TASK REQUIREMENTS:
Search the material for the word "Kindly" and copy each line that holds it.

DATA PROVIDED:

==========

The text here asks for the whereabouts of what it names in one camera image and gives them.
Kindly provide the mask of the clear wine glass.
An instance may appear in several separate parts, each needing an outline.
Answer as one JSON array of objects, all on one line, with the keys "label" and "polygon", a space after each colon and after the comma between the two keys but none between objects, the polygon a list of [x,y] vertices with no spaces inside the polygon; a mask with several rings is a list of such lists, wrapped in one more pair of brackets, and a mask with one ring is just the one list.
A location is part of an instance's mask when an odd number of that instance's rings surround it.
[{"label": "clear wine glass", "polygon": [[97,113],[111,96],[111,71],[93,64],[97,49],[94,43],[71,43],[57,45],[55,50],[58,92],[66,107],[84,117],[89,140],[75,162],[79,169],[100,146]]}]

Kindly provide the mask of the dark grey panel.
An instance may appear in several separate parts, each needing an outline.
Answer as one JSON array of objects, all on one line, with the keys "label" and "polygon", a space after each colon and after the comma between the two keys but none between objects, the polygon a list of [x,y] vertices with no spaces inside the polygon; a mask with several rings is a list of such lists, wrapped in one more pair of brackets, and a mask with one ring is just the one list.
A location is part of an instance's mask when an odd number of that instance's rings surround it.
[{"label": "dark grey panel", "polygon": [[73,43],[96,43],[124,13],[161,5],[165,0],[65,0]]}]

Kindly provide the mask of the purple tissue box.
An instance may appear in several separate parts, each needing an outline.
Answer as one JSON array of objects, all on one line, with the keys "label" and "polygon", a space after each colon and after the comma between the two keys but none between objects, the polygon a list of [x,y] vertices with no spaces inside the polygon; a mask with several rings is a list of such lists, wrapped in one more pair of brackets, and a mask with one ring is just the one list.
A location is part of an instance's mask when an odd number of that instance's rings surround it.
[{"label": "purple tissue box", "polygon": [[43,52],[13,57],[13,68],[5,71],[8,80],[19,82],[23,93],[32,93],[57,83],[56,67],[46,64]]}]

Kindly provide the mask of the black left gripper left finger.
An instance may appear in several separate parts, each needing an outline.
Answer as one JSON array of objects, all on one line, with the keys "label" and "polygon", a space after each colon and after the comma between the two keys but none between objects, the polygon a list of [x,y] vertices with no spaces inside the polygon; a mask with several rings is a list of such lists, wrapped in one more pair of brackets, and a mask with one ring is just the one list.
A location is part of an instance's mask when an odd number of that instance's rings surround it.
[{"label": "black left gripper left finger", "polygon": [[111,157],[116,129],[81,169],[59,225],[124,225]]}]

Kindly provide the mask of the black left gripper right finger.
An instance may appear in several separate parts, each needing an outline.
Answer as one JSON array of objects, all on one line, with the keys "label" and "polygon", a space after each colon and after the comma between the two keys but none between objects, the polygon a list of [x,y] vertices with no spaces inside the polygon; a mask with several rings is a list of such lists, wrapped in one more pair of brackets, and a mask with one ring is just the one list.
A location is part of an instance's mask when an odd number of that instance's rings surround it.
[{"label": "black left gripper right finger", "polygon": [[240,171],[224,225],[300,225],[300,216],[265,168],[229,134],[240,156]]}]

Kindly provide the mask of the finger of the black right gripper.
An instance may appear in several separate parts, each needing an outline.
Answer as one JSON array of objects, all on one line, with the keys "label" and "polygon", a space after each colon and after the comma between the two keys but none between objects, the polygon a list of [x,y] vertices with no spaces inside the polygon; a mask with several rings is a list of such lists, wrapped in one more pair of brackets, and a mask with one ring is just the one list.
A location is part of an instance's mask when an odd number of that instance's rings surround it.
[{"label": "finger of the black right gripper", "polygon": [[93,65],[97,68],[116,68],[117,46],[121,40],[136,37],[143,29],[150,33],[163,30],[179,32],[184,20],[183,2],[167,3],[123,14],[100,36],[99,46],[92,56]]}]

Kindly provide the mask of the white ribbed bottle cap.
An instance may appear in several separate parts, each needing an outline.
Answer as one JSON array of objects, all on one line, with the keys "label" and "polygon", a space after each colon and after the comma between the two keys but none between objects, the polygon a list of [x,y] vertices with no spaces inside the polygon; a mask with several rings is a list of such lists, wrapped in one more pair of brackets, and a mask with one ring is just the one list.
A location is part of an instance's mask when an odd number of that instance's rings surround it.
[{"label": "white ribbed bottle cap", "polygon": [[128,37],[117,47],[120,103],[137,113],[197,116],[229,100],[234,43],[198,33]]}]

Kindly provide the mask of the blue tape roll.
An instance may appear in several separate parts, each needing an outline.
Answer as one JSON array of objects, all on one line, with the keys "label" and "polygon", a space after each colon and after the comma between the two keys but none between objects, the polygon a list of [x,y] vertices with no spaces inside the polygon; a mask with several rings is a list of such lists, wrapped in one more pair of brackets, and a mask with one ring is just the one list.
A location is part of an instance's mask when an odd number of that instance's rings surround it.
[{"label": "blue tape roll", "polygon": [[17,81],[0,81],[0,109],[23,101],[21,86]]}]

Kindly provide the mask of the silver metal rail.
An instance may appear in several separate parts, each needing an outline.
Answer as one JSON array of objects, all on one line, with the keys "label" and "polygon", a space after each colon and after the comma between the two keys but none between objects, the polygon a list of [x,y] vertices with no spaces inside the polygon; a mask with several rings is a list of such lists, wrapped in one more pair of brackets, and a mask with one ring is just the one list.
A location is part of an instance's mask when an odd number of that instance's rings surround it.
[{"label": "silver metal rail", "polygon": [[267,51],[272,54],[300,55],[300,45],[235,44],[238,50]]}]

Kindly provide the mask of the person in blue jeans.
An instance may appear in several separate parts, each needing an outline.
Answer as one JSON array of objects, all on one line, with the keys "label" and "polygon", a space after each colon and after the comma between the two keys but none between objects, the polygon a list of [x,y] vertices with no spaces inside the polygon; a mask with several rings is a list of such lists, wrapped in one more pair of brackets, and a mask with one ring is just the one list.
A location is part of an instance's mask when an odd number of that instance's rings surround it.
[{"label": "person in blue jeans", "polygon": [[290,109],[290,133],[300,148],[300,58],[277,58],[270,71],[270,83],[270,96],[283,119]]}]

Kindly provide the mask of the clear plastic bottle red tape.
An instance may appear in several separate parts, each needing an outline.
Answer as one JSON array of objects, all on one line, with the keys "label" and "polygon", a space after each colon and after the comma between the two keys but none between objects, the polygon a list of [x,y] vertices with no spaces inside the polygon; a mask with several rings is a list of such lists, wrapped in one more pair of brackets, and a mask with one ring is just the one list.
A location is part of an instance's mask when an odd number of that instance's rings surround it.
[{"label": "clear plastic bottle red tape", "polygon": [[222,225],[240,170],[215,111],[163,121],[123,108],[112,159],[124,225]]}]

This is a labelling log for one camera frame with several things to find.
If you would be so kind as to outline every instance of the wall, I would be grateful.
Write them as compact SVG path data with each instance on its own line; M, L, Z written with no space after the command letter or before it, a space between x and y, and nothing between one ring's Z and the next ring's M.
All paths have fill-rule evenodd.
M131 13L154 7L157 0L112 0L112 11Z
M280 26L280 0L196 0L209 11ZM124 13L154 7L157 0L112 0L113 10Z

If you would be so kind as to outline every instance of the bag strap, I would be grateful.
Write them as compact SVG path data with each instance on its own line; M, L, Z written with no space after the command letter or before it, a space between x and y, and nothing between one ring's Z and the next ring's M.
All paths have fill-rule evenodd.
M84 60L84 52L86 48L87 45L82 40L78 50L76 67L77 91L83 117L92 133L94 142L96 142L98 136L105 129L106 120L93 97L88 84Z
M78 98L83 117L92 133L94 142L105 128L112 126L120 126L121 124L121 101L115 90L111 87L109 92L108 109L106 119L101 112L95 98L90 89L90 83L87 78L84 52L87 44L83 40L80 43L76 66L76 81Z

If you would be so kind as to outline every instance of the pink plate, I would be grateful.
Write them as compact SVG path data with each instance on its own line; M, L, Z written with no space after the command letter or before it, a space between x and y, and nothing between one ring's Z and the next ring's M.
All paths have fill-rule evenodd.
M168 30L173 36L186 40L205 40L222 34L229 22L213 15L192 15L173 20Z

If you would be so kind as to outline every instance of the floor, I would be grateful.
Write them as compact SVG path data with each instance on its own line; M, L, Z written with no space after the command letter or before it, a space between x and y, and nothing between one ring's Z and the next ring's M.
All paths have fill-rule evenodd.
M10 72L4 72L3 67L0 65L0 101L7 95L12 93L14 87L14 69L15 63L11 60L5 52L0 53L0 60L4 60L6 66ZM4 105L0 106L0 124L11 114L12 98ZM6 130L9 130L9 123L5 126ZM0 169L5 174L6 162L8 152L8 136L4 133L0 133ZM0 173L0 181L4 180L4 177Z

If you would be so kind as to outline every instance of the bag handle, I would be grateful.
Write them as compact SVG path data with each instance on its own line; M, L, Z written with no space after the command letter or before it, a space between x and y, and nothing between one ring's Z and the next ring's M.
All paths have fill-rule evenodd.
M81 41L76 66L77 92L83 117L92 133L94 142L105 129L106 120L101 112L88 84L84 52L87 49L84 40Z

==========

RESULT FOR THIS TASK:
Kindly provide the mask of the clear wine glass.
Kindly provide the mask of the dark grey panel.
Kindly provide the mask of the purple tissue box.
Kindly provide the mask of the black left gripper left finger.
Kindly provide the mask of the black left gripper right finger.
Kindly provide the mask of the finger of the black right gripper.
Kindly provide the mask of the white ribbed bottle cap.
Kindly provide the mask of the blue tape roll.
Kindly provide the mask of the silver metal rail.
Kindly provide the mask of the person in blue jeans.
Kindly provide the mask of the clear plastic bottle red tape.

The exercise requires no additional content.